Why Instagram’s influencer disclosure tag should be welcomed by all

Influencer marketing hit an all-time high in September 2016, as per Google Trends. Captiv8, an influencer marketing firm, estimated that brands spend $255 million a month just on Instagram (in the USA)! However, in parallel to this growth, there have also been steps taken from governing bodies in the USA to regulate sponsored material by influencers. For example, last year the Federal Trade Commission sued Warner Bros for paying influencers to post positive reviews of a video game. Instagram influencers are now encouraged to disclose branded content through hashtags. While this hasn’t quite caught on in the region, I do believe it’s only a matter of time.
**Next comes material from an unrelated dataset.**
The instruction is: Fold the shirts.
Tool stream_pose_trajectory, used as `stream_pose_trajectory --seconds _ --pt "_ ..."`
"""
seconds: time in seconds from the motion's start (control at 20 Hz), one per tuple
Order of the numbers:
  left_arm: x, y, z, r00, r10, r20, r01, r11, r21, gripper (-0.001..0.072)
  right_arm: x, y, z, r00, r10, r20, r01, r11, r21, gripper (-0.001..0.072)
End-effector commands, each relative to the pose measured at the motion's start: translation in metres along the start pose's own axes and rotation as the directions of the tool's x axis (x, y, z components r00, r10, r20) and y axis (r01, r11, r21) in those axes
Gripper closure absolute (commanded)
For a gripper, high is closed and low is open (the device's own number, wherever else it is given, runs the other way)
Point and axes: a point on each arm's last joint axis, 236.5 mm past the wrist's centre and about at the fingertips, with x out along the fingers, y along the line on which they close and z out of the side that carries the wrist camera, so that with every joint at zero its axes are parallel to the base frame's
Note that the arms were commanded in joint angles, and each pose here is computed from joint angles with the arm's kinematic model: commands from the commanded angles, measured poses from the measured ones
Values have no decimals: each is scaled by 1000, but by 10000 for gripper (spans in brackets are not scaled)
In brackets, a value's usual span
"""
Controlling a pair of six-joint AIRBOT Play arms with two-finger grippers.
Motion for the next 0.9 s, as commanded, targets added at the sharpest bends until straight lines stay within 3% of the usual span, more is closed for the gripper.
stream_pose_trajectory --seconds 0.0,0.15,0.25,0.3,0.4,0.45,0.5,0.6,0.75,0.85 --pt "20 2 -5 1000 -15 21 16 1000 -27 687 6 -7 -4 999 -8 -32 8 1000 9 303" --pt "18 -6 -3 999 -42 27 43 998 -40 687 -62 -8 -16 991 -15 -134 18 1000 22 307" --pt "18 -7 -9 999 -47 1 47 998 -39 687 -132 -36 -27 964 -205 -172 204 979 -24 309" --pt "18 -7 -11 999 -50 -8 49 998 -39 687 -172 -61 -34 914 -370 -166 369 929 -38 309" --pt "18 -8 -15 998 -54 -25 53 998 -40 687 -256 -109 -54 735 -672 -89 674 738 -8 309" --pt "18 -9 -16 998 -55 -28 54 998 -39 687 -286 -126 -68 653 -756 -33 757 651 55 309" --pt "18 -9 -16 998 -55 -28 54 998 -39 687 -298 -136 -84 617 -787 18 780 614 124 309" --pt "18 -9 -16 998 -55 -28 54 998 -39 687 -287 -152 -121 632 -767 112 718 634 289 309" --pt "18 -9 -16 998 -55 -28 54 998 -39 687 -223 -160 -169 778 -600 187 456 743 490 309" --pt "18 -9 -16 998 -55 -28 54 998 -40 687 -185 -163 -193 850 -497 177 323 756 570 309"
In fact, Instagram recently announced they were releasing a “Paid partnership with” tag to be used by influencers to indicate what brand they are working with to promote content. This tag will be applicable to both organic content posts and Instagram Stories. Quite frankly, this – as a social media marketer – is music to my ears and there are a few reasons why I’m looking forward to this.

First, policies of labeling branded content on Instagram (and all other platforms) enables trust:

  • It’s a worldwide standard that holds advertisers accountable to maintaining transparency with their consumers
  • It’s a similar theme to what native advertising went through: consumers don’t want to be deceived by paid endorsements. Should consumers have an experience where they feel they were misled, it hurts both the influencer and brand. This policy, protects advertisers more than they realize

Second, access to insights is a game changer:

  • Agencies in the region have always struggled with getting any kind of information from Instagram influencers. This makes it difficult to understand who their audience base is and if they are right for a specific brand
  • The roll-out of insights for the paid partnership tag will allow advertisers to measure the impact of influencer content. It also will allow advertisers to understand the influencer audience base and their reach. Once Instagram announces the breath of insights that will be available, the implications will be much clearer
  • Agencies will finally be able to challenge influencers on their costs.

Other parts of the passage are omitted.